Writing memoirs is good. It's legitimate, you have complete control of it, you can screw around with the history to make yourself look good, no one is going to fact check it or sue you unless you really do engage in egregious name calling. But then I stopped and pondered this: how much of what I did over the last 30 years do I really remember all the detail of? The names of the people involved, and the amounts at issue, and the technology or the new market or the legal case or the financial transaction or the litigation that I won? I do want to make this interesting, I need facts and color and drama and suspense. I could go back and read the old annual reports, but we all know that they are written by lawyers who are specifically instructed to leave out color and drama and suspense. I did have a good hand with decision memos and trip reports, and everyone said I was a good writer. But how many of those documents did I keep? How about "none?" It is also worth pointing out that writing a two page board paper is way different from writing a three hundred page history of your personal career. It's a lot more words, and few people will be interested in reviewing the draft and critiquing it. And fewer yet in publishing it. Ah well.

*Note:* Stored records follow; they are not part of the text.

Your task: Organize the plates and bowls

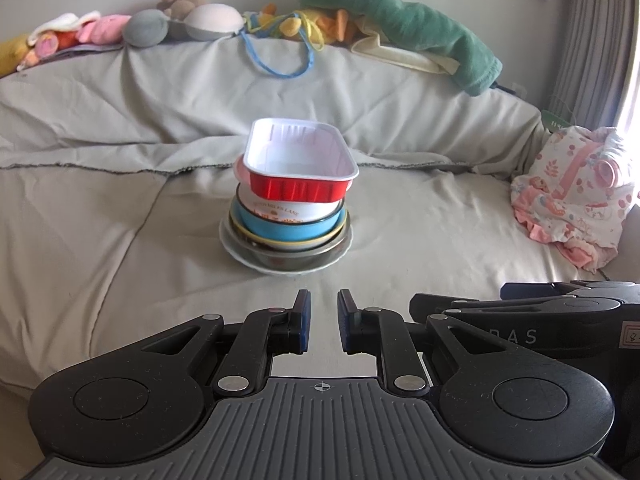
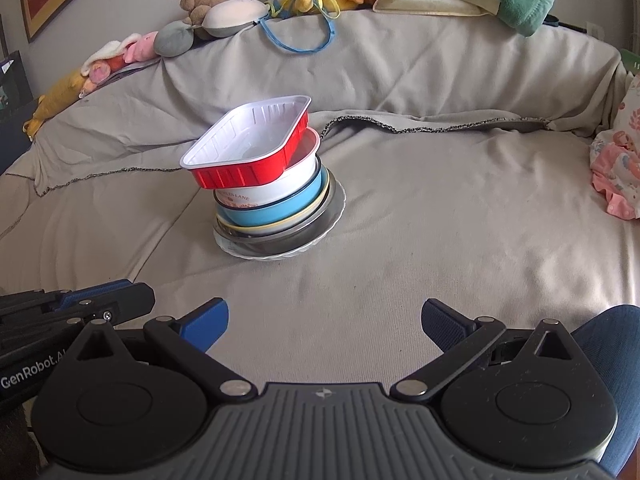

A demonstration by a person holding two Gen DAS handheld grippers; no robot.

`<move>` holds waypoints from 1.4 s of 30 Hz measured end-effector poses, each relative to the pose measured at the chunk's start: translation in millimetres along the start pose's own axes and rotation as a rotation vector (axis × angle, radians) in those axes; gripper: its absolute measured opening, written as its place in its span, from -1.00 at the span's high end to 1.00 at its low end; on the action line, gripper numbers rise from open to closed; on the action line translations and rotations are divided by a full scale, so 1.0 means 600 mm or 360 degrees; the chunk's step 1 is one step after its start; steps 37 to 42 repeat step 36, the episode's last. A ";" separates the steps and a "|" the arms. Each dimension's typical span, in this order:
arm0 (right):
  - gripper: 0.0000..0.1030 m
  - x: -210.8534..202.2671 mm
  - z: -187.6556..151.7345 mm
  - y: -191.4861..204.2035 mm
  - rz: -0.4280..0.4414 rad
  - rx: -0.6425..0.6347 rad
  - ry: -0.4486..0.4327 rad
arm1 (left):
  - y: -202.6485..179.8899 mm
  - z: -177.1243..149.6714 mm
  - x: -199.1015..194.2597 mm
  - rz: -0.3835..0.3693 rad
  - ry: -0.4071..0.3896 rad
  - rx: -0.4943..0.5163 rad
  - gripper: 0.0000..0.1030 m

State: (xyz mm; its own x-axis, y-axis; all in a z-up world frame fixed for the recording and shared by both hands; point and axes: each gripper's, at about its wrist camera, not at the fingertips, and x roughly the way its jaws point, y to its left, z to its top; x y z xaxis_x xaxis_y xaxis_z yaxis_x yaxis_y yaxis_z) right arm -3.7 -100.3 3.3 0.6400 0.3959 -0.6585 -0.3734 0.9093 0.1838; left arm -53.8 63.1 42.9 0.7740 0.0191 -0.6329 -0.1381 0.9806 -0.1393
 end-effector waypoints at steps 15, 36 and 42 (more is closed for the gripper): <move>-1.00 0.003 -0.003 0.000 -0.0001 0.0002 0.0015 | -0.002 -0.005 0.003 -0.0003 0.0012 -0.0011 0.65; -1.00 0.012 0.005 -0.001 0.0030 -0.0018 0.0028 | 0.000 -0.006 0.030 0.0025 0.0055 -0.0090 0.67; -1.00 0.012 0.005 -0.001 0.0030 -0.0018 0.0028 | 0.000 -0.006 0.030 0.0025 0.0055 -0.0090 0.67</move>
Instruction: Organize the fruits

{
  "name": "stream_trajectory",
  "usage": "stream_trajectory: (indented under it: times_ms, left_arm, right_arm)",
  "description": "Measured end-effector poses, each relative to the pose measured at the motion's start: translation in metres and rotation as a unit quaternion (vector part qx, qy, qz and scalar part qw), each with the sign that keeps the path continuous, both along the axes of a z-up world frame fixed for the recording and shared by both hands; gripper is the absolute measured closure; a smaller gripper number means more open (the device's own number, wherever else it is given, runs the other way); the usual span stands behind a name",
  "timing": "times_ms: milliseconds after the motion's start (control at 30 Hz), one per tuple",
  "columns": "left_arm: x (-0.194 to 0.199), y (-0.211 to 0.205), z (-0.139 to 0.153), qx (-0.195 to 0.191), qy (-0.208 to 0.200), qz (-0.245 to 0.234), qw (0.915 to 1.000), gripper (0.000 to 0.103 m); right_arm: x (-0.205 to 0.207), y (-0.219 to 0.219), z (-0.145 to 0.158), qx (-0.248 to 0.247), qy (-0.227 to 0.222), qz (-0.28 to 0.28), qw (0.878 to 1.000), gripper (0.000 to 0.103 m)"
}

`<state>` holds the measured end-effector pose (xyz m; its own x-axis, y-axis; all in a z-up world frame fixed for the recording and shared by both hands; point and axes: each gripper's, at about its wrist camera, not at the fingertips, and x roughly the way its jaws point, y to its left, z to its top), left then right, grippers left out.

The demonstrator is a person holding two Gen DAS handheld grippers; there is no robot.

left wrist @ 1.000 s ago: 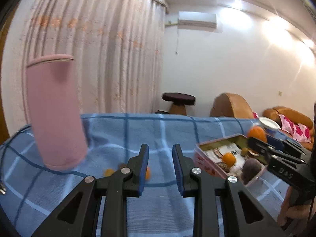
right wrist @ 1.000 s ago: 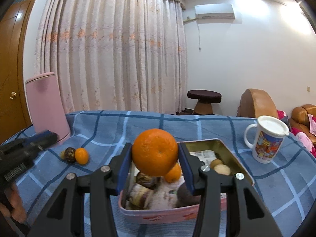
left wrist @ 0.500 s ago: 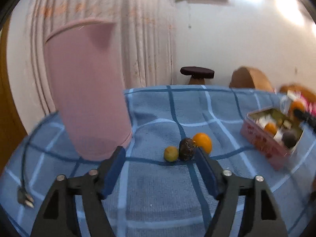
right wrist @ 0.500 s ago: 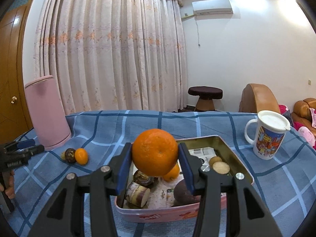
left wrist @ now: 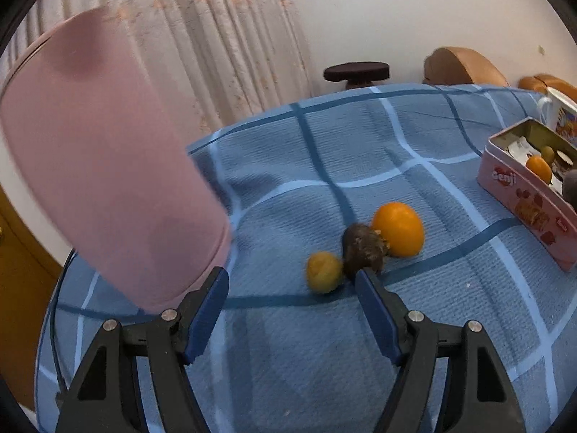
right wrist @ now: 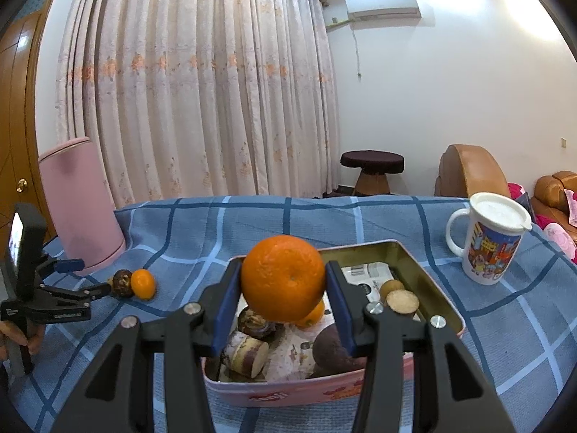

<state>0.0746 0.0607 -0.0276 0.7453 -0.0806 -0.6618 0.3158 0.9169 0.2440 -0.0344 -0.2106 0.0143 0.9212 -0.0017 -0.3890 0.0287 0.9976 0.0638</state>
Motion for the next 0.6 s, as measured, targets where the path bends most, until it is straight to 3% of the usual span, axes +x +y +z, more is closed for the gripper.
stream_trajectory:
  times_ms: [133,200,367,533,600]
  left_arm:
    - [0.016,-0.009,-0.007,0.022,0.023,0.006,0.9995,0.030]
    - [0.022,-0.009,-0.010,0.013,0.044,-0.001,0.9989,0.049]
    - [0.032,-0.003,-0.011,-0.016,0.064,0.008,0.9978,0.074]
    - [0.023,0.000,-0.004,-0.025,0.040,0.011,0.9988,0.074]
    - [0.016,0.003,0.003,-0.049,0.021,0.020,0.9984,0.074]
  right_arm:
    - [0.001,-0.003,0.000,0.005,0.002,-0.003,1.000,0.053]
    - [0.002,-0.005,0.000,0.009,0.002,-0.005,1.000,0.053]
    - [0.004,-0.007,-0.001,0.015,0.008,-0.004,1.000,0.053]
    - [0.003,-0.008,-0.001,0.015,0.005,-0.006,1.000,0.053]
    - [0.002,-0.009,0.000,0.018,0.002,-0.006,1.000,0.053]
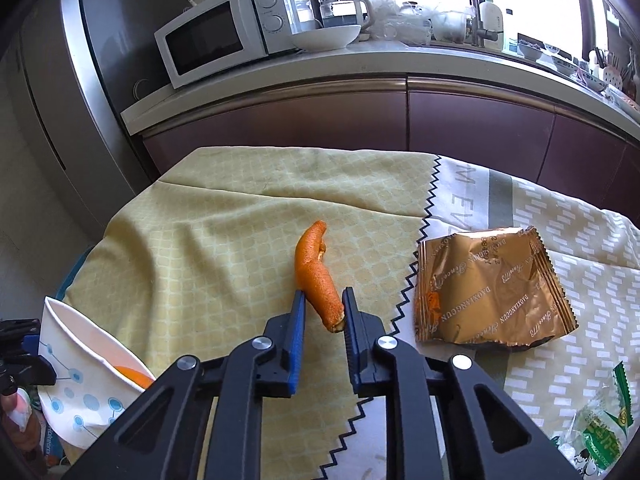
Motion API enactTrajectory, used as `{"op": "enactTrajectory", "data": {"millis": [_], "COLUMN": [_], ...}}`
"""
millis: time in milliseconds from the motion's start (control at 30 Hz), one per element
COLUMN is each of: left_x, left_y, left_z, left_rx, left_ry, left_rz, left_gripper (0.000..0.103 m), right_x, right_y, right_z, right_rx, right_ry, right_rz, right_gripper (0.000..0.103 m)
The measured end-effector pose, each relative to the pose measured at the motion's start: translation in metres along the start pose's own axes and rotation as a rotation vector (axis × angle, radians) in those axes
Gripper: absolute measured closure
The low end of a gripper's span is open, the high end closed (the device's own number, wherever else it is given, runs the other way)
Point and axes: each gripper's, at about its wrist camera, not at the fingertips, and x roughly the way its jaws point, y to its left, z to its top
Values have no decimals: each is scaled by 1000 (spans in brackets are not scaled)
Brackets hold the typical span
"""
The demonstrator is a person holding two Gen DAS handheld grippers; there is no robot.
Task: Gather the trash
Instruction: 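Grasp the white paper cup with left tool while right tool grasps orange peel, then carry paper cup and orange peel over the teal bin and lower them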
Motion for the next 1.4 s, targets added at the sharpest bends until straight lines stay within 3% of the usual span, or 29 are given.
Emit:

One final word of encouragement after all the discussion of hurdles: Everyone that I know who has gone from successful professional career to "retired" has gone through something similar to the litany above. And after a time they have generally worked out a delightful approach that provides for more time with family and friends, some continuing professional and or intellectual involvement in an area where they have the background, even on a volunteer basis, some attention to fitness and health, and some "out of the box" new activities. I admit that I had visions of being the new Renaissance Man in retirement, and I am a bit disappointed that it's harder to pull off than I thought. I would point out that I am now using LOL in my emails, it's really liberating. As for Katy Perry, though, I am still clueless, but content.